### DIRECTIONS
Give back exactly the first lines of the entries below, through the line with "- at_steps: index".

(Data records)
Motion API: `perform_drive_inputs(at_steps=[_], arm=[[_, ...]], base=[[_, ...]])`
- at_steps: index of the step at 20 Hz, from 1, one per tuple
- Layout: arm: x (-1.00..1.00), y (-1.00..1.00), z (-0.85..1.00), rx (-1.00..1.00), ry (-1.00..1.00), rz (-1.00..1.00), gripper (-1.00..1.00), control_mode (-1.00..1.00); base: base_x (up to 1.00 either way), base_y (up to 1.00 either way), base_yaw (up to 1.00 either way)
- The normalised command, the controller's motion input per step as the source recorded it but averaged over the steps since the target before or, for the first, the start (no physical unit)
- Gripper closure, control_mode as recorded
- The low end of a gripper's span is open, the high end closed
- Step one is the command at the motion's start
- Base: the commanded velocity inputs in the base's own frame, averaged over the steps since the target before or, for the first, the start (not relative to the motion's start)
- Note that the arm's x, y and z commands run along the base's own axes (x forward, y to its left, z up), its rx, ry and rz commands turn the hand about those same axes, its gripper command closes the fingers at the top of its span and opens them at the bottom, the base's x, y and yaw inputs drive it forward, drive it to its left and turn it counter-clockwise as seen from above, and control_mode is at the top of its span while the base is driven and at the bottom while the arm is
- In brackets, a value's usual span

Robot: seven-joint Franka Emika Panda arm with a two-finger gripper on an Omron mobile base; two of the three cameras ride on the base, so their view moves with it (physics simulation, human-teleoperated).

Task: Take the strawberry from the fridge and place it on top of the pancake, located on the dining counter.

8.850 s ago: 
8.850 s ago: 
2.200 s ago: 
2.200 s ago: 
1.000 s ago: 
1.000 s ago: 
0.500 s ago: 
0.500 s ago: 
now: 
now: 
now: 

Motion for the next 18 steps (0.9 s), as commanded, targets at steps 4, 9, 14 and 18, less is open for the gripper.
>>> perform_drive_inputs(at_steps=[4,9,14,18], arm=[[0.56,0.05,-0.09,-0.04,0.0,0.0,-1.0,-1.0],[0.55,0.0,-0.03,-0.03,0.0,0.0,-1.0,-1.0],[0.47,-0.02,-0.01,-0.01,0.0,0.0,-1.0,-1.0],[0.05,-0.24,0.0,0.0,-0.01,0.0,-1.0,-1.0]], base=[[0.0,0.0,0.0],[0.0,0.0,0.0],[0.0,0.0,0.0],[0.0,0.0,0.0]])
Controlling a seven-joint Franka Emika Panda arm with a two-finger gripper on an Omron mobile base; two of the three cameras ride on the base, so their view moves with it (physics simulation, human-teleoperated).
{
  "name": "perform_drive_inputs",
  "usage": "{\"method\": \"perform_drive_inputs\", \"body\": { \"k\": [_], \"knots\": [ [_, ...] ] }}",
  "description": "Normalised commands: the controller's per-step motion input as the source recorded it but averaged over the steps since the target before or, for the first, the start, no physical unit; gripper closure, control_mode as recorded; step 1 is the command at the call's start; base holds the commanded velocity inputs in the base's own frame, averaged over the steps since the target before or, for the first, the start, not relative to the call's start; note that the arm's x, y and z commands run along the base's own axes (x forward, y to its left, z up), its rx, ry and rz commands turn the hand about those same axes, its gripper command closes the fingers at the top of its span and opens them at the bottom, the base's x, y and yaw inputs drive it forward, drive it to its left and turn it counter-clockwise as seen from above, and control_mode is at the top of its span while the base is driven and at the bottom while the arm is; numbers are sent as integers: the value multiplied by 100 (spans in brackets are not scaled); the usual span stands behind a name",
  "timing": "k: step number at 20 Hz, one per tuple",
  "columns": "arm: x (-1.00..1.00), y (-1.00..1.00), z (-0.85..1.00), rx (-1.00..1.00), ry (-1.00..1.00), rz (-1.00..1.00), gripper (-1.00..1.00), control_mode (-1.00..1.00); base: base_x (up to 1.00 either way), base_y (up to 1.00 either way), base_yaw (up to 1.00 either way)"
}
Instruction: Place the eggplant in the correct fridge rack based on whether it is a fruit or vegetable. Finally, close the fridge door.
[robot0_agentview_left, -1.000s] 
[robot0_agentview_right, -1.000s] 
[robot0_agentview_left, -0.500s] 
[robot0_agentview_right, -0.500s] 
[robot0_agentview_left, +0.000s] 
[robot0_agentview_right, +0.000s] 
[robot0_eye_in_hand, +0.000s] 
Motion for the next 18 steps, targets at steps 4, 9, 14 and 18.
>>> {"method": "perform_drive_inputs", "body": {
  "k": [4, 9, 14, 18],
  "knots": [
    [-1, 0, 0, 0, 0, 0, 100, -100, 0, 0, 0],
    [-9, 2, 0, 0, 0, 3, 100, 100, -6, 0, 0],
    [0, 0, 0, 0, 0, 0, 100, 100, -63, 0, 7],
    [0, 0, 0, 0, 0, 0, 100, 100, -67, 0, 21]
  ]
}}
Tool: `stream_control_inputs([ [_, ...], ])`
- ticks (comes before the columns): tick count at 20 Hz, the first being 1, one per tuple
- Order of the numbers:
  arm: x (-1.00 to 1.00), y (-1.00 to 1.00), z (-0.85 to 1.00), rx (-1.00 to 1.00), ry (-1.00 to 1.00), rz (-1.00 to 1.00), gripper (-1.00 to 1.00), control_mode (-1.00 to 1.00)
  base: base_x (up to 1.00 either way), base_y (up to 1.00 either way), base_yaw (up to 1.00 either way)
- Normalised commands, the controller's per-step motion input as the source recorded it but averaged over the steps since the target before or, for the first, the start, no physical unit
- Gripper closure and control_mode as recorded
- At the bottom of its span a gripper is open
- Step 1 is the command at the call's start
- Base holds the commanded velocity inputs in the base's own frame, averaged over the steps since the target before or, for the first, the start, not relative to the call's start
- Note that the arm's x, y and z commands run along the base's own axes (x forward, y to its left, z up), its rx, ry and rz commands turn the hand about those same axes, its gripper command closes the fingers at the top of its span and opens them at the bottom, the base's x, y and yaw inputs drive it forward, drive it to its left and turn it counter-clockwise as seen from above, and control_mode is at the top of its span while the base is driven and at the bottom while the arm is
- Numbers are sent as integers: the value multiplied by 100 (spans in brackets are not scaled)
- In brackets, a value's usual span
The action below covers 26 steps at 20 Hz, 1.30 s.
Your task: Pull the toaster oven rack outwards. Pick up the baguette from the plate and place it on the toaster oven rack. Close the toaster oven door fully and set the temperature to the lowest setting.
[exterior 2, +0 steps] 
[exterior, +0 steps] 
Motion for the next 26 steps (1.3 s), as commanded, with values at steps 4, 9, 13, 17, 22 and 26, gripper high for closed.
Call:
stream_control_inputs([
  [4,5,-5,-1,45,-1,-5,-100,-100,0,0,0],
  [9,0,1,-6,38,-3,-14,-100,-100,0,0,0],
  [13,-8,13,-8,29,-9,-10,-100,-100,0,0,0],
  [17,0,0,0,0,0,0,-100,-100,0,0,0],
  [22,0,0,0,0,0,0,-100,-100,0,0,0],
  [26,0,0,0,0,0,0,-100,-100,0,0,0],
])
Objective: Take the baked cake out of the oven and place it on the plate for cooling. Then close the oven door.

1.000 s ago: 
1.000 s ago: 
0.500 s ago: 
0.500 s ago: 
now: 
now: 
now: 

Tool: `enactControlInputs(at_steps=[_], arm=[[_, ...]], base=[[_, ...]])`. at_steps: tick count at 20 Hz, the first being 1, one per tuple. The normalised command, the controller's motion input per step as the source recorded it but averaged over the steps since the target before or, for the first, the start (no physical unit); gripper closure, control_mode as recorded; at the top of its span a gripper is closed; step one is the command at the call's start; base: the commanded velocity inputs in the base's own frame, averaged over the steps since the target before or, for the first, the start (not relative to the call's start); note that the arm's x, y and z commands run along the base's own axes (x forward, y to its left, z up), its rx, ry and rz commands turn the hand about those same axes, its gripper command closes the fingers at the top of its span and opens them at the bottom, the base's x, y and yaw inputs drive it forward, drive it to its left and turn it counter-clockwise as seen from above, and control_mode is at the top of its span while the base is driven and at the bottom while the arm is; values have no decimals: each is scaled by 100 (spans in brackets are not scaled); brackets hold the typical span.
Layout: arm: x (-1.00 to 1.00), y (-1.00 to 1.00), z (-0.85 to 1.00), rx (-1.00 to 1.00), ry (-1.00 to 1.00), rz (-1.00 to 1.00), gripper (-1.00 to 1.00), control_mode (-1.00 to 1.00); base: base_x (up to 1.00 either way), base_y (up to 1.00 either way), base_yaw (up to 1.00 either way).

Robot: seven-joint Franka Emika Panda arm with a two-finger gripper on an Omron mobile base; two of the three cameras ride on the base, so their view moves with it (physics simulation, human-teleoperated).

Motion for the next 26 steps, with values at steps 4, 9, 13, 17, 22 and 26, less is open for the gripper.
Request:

### WRITTEN ANSWER
Motion API: `perform_drive_inputs(at_steps=[_], arm=[[_, ...]], base=[[_, ...]])`
- at_steps: index of the step at 20 Hz, from 1, one per tuple

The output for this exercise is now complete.